▼▼▼
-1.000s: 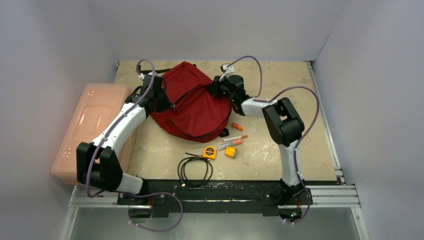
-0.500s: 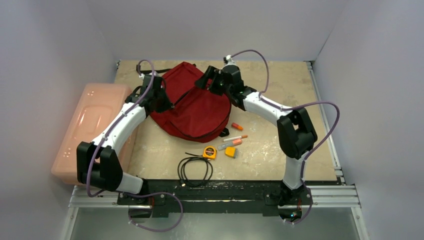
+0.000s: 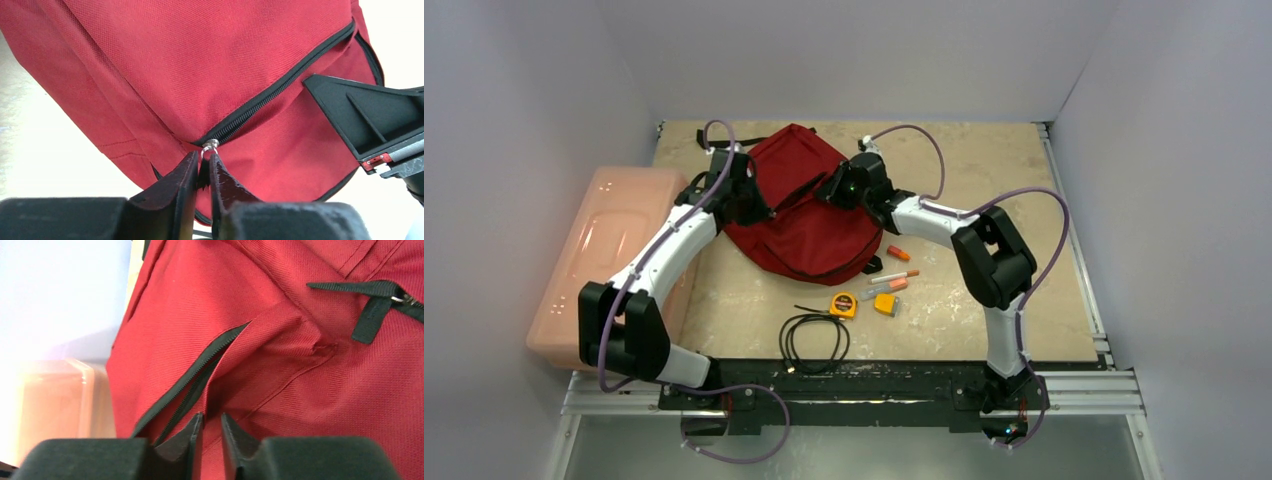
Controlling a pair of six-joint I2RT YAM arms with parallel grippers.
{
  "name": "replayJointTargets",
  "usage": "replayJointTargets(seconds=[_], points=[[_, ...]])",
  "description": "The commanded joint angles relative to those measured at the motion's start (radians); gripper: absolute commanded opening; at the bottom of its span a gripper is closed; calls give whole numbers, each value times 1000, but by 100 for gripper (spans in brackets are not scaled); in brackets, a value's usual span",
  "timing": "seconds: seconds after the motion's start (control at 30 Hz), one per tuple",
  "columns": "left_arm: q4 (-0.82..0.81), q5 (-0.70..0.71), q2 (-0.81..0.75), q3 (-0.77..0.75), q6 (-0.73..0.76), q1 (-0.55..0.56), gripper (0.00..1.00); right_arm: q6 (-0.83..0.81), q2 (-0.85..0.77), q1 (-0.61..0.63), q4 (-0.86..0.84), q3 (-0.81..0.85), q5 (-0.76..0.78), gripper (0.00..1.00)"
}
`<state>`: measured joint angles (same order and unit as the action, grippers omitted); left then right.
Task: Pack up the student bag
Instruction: Unzip the student bag at the center of the board.
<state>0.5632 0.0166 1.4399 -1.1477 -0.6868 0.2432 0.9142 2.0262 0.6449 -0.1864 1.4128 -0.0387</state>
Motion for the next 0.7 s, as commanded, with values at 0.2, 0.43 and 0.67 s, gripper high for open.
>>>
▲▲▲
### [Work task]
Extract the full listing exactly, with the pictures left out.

### [Solution to the problem]
-1.000s: 
-0.500s: 
+0.000s: 
Controlling a pair of six-joint I2RT YAM arms with parallel grippers.
{
  "name": "replayJointTargets",
  "usage": "replayJointTargets(seconds=[_], points=[[_, ...]])",
  "description": "The commanded joint angles relative to those measured at the motion's start (radians); gripper: absolute commanded opening; at the bottom of its span a gripper is closed; calls give whole numbers, each value times 1000, but by 100 for gripper (spans in brackets are not scaled); in brackets, a value's usual span",
  "timing": "seconds: seconds after the motion's start (control at 30 Hz), one per tuple",
  "columns": "left_arm: q4 (-0.82..0.81), q5 (-0.70..0.71), q2 (-0.81..0.75), q3 (-0.77..0.75), q6 (-0.73..0.76), q1 (-0.55..0.56), gripper (0.00..1.00); right_arm: q6 (-0.83..0.81), q2 (-0.85..0.77), q1 (-0.61..0.63), q4 (-0.86..0.84), q3 (-0.81..0.85), q5 (-0.76..0.78), gripper (0.00..1.00)"
}
`<state>`: measured joint angles (same order and unit as the action, grippers omitted); left then right.
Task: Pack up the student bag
Instruction: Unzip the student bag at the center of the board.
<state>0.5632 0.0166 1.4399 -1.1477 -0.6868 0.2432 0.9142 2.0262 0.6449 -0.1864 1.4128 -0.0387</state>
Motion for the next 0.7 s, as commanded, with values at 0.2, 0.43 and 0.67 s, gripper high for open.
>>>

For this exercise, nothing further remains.